'''

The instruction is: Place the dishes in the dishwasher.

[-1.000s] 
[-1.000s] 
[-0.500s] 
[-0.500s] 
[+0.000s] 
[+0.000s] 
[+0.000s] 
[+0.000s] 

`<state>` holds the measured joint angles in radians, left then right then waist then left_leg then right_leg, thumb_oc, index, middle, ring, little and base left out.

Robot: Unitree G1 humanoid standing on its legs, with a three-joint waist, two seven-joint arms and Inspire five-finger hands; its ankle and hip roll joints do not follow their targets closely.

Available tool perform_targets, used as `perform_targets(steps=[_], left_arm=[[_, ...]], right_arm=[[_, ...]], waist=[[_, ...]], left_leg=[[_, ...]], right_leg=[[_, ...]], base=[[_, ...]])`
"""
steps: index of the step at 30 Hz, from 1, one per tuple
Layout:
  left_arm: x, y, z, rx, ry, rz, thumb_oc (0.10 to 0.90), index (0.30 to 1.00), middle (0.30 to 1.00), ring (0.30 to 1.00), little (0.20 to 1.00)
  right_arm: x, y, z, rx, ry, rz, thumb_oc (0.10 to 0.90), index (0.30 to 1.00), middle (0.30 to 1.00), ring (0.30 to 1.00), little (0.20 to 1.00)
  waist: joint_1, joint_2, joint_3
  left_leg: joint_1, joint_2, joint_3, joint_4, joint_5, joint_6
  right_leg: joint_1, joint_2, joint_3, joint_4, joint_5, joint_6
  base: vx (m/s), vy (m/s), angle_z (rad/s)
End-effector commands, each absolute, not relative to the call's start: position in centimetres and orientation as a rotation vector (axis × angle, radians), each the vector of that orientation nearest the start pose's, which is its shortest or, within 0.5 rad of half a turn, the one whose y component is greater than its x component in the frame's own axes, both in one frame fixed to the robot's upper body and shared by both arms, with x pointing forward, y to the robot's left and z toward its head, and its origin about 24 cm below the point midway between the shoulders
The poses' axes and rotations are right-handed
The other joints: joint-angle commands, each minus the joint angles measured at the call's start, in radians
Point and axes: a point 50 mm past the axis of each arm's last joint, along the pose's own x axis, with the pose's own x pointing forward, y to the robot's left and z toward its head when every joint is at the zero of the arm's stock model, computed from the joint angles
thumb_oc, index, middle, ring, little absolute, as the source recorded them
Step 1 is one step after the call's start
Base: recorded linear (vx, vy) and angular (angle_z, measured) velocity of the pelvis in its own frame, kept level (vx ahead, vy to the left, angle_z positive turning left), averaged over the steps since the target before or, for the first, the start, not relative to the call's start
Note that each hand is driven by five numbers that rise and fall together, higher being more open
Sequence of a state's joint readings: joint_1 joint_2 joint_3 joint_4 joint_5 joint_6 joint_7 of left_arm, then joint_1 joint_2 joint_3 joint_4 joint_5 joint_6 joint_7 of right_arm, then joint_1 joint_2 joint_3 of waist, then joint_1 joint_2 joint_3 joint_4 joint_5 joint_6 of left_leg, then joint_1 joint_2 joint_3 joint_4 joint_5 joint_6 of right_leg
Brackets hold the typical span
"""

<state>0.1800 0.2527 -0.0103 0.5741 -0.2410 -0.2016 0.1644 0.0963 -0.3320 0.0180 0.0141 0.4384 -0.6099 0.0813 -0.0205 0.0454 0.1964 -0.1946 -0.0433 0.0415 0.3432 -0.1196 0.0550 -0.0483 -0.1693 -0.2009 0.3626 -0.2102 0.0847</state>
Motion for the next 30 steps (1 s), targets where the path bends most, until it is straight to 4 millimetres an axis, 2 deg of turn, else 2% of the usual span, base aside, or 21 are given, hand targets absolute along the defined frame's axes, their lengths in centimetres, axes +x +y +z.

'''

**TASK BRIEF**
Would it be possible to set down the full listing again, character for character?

**RESPONSE AREA**
The instruction is: Place the dishes in the dishwasher.

[-1.000s] 
[-1.000s] 
[-0.500s] 
[-0.500s] 
[+0.000s] 
[+0.000s] 
[+0.000s] 
[+0.000s] 

`<state>` holds the measured joint angles in radians, left then right then waist then left_leg then right_leg, thumb_oc, index, middle, ring, little and base left out.

Robot: Unitree G1 humanoid standing on its legs, with a three-joint waist, two seven-joint arms and Inspire five-finger hands; its ankle and hip roll joints do not follow their targets closely.

Available tool perform_targets, used as `perform_targets(steps=[_], left_arm=[[_, ...]], right_arm=[[_, ...]], waist=[[_, ...]], left_leg=[[_, ...]], right_leg=[[_, ...]], base=[[_, ...]])`
"""
steps: index of the step at 30 Hz, from 1, one per tuple
Layout:
  left_arm: x, y, z, rx, ry, rz, thumb_oc (0.10 to 0.90), index (0.30 to 1.00), middle (0.30 to 1.00), ring (0.30 to 1.00), little (0.20 to 1.00)
  right_arm: x, y, z, rx, ry, rz, thumb_oc (0.10 to 0.90), index (0.30 to 1.00), middle (0.30 to 1.00), ring (0.30 to 1.00), little (0.20 to 1.00)
  waist: joint_1, joint_2, joint_3
  left_leg: joint_1, joint_2, joint_3, joint_4, joint_5, joint_6
  right_leg: joint_1, joint_2, joint_3, joint_4, joint_5, joint_6
  base: vx (m/s), vy (m/s), angle_z (rad/s)
End-effector commands, each absolute, not relative to the call's start: position in centimetres and orientation as a rotation vector (axis × angle, radians), each the vector of that orientation nearest the start pose's, which is its shortest or, within 0.5 rad of half a turn, the one whose y component is greater than its x component in the frame's own axes, both in one frame fixed to the robot's upper body and shared by both arms, with x pointing forward, y to the robot's left and z toward its head, and its origin about 24 cm below the point midway between the shoulders
The poses' axes and rotations are right-handed
The other joints: joint-angle commands, each minus the joint angles measured at the call's start, in radians
Point and axes: a point 50 mm past the axis of each arm's last joint, along the pose's own x axis, with the pose's own x pointing forward, y to the robot's left and z toward its head when every joint is at the zero of the arm's stock model, computed from the joint angles
thumb_oc, index, middle, ring, little absolute, as the source recorded them
Step 1 is one step after the call's start
Base: recorded linear (vx, vy) and angular (angle_z, measured) velocity of the pelvis in its own frame, kept level (vx ahead, vy to the left, angle_z positive turning left), averaged over the steps since the target before or, for the first, the start, not relative to the call's start
Note that each hand is driven by five numbers that rise and fall together, higher being more open
Sequence of a state's joint readings: joint_1 joint_2 joint_3 joint_4 joint_5 joint_6 joint_7 of left_arm, then joint_1 joint_2 joint_3 joint_4 joint_5 joint_6 joint_7 of right_arm, then joint_1 joint_2 joint_3 of waist, then joint_1 joint_2 joint_3 joint_4 joint_5 joint_6 of left_leg, then joint_1 joint_2 joint_3 joint_4 joint_5 joint_6 of right_leg
Brackets hold the typical span
"""

<state>0.1800 0.2527 -0.0103 0.5741 -0.2410 -0.2016 0.1644 0.0963 -0.3320 0.0180 0.0141 0.4384 -0.6099 0.0813 -0.0205 0.0454 0.1964 -0.1946 -0.0433 0.0415 0.3432 -0.1196 0.0550 -0.0483 -0.1693 -0.2009 0.3626 -0.2102 0.0847</state>
Motion for the next 30 steps (1 s), targets where the path bends most, until it is straight to 4 millimetres an axis, 2 deg of turn, else 2% of the usual span, base aside, or 21 are given, hand targets absolute along the defined frame's axes, their lengths in centimetres, axes +x +y +z.

With that, the exercise is finished.